A number of courts have held that reading the DIC-24 is prima facie evidence that the defendant is under arrest, absent some kind of understanding that both the officer and the defendant knew that it was not intended as an arrest.
Nottingham v. State, 908 SW2d 585, 588 (Austin 1995) Bell v. State, 881 SW2d 794, 799-800 (Houston 1st 1994) Garcia v. State, 07-99-0210, 2000 WL 715925 (Amarillo 2000)
Try checking for "under arrest" and "DIC-24" in Westlaw/Lexis, and you'll turn up a number of hits.
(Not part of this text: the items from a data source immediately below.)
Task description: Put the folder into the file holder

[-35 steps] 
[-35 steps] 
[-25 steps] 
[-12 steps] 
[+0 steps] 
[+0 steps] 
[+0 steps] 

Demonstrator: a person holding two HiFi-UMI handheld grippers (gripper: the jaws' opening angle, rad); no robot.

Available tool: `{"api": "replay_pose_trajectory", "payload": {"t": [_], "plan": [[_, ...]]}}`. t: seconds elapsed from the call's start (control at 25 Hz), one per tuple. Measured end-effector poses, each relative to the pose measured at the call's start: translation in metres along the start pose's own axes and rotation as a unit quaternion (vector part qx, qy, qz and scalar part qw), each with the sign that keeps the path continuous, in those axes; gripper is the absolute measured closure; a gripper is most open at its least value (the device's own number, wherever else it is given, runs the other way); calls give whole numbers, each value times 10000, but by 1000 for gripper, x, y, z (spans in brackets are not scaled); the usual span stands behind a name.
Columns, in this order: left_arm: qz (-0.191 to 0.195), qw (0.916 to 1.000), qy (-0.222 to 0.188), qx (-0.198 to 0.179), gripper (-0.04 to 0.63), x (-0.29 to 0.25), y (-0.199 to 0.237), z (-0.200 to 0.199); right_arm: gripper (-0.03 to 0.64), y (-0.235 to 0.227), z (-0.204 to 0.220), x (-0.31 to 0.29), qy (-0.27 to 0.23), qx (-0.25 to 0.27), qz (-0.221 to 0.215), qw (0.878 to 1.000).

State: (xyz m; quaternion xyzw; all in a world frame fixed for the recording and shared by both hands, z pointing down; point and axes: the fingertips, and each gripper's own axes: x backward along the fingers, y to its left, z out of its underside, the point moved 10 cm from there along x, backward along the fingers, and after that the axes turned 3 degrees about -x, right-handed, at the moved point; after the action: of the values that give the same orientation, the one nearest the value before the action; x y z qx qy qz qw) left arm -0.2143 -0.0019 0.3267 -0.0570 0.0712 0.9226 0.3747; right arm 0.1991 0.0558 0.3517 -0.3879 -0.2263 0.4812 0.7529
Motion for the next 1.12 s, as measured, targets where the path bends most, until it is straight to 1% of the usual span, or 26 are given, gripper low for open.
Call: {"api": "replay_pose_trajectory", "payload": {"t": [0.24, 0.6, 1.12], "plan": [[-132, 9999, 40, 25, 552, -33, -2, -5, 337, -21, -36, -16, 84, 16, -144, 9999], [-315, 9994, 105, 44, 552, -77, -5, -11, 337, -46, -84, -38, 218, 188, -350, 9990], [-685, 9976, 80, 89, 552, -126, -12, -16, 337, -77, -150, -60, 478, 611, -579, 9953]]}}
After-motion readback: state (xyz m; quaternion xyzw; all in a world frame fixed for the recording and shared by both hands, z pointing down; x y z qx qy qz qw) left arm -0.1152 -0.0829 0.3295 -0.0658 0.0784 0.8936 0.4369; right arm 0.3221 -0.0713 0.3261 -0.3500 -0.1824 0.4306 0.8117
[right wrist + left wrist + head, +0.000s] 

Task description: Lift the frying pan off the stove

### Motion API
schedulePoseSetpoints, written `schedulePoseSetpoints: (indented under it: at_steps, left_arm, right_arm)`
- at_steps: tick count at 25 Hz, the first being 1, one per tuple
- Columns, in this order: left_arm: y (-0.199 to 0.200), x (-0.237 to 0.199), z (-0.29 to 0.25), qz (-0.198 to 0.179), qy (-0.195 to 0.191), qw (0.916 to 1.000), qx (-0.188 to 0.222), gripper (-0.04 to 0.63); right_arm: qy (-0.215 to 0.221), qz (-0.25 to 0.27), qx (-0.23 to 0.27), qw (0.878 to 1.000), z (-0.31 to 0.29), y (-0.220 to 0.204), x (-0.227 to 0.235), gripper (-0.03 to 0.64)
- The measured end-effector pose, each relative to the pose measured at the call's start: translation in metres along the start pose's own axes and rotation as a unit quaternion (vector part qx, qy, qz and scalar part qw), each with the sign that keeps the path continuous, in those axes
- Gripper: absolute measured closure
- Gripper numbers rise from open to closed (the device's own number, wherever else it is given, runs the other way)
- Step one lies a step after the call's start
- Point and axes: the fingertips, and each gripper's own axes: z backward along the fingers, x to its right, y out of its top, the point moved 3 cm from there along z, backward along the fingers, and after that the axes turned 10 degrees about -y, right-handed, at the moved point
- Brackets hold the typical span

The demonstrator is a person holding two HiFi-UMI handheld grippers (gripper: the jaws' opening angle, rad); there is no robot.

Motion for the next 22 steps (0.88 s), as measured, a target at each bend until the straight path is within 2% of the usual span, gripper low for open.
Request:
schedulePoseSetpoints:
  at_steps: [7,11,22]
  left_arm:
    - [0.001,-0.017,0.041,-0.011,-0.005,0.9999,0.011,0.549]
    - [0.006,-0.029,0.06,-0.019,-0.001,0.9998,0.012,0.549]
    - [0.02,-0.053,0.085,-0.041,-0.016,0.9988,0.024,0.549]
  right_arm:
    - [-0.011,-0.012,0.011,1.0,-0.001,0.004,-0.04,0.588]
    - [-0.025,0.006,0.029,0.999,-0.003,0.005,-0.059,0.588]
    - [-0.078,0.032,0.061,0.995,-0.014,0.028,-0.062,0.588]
Posts: 1116 | Location: Waxahachie | Registered: December 09, 2004
Check out Lester v. State, No. 01-10-00026-CR, 2011 Tex. App. LEXIS 315 (Tex. App.--Houston [1st Dist.] Jan. 13, 2011. In that case the appellant had been in fatality crash and was unconscious when the officer read the DIC-24, asked for the specimen (logged the appellant as "refusing"), and had the nurse draw the blood. The court noted the fact because the officer had PC the appellant was intoxicated and had caused the accident, the blood could be taken without appellant's consent. THey also referred to 724.014's provision about an unconscious driver. Not quite on point, but it might be helpful.
Janette A
Posts: 674 | Location: Austin, Texas, United States | Registered: March 28, 2001
I wrote Lester. This wasn't a big issue in Lester (it really was whether or not the draw was done correctly). But I'm happy to send you my brief if it'll be helpful to you.
Remember...the first words in the DIC-24 are, "You are under arrest..." You need to strike the words, "He wasn't officially under arrest" from your vocabulary. If the DIC-24 is read, then he WAS officially under arrest. If he's left at the hospital for treatment, then the officers are UNarresting him by leaving him there. But by going into court and conceding that your officers did not "officially arrest" the Defendant, you're undercutting the very legal authority under which your blood draw is admissible. He WAS arrested. And by laying there unconcoius after the 24 is read, what he's really saying is, "Take my blood!!!" That's precisely what the law of implied consent means.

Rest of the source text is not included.